In “The net product in the Formule du Tableau Economique: Lessons from a formalism”, Rodolphe Dos Santos Ferreira and Ragip Ege revisit Quesnay’s 1766-68 seminal work and its modern interpretations as an input-output table. The authors offer a novel interpretation of this nearly three-centuries old formalism and its role in understanding the net-product formation and the role of Nature in both value-added imputation and income distribution.
Pedro Portugal and José Varejão’s “Why Do Firms Use Fixed-Term Contracts?” take advantage of a short overlapping window between two Portuguese datasets to investigate how this specific form of lightly regulated temporary employment affected the hiring policies of companies. Their results align with previous research highlighting the role of temporary contracts as a screening device for promotions to permanent positions. They conclude that companies more intensive in human capital are less likely to resort to fixed-term contracts in hiring, but they promote their workers to permanent positions more often.

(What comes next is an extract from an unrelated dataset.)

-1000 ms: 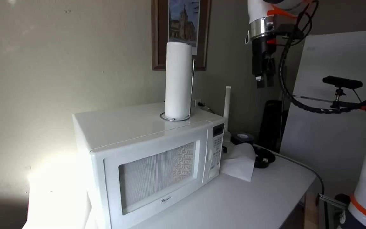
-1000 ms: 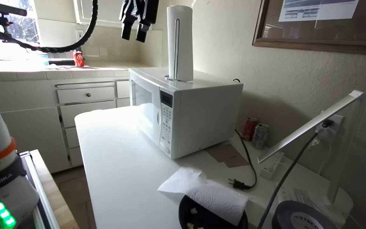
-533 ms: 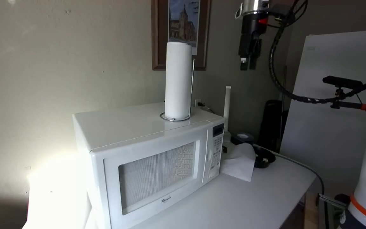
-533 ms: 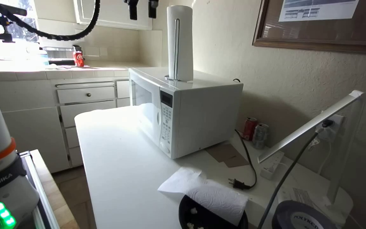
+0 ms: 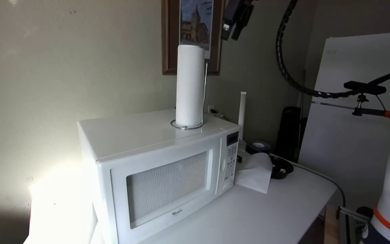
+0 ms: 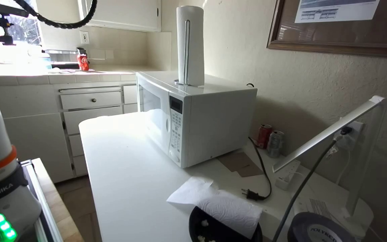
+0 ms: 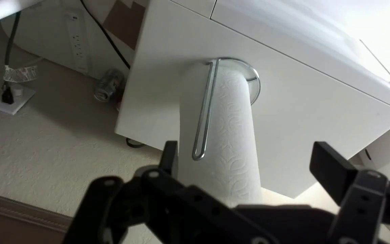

João Santos Silva and Silvana Tenreyro’s “The Log of Gravity at 15” takes stock of the impact that their paper “The Log of Gravity” had in the empirical trade literature since its publication in 2006. In the original paper, the two authors challenged the long-established practice of estimating constant-elasticity models (such as the well-known gravity equation of international trade) in the corresponding log-linearized specification by showing that, in many common situations, this approach would lead to biased estimates of the parameters of interest. Despite some initial resistance to their findings, estimating constant-elasticity models in levels using the Poisson pseudo maximum likelihood became the widely accepted estimation method to apply. To put the contribution of the original paper in perspective, in the time span ranging between its publication and today’s date, it has attracted nearly 7,000 citations in Google Scholar, i.e. it has been cited 1.2 times per day!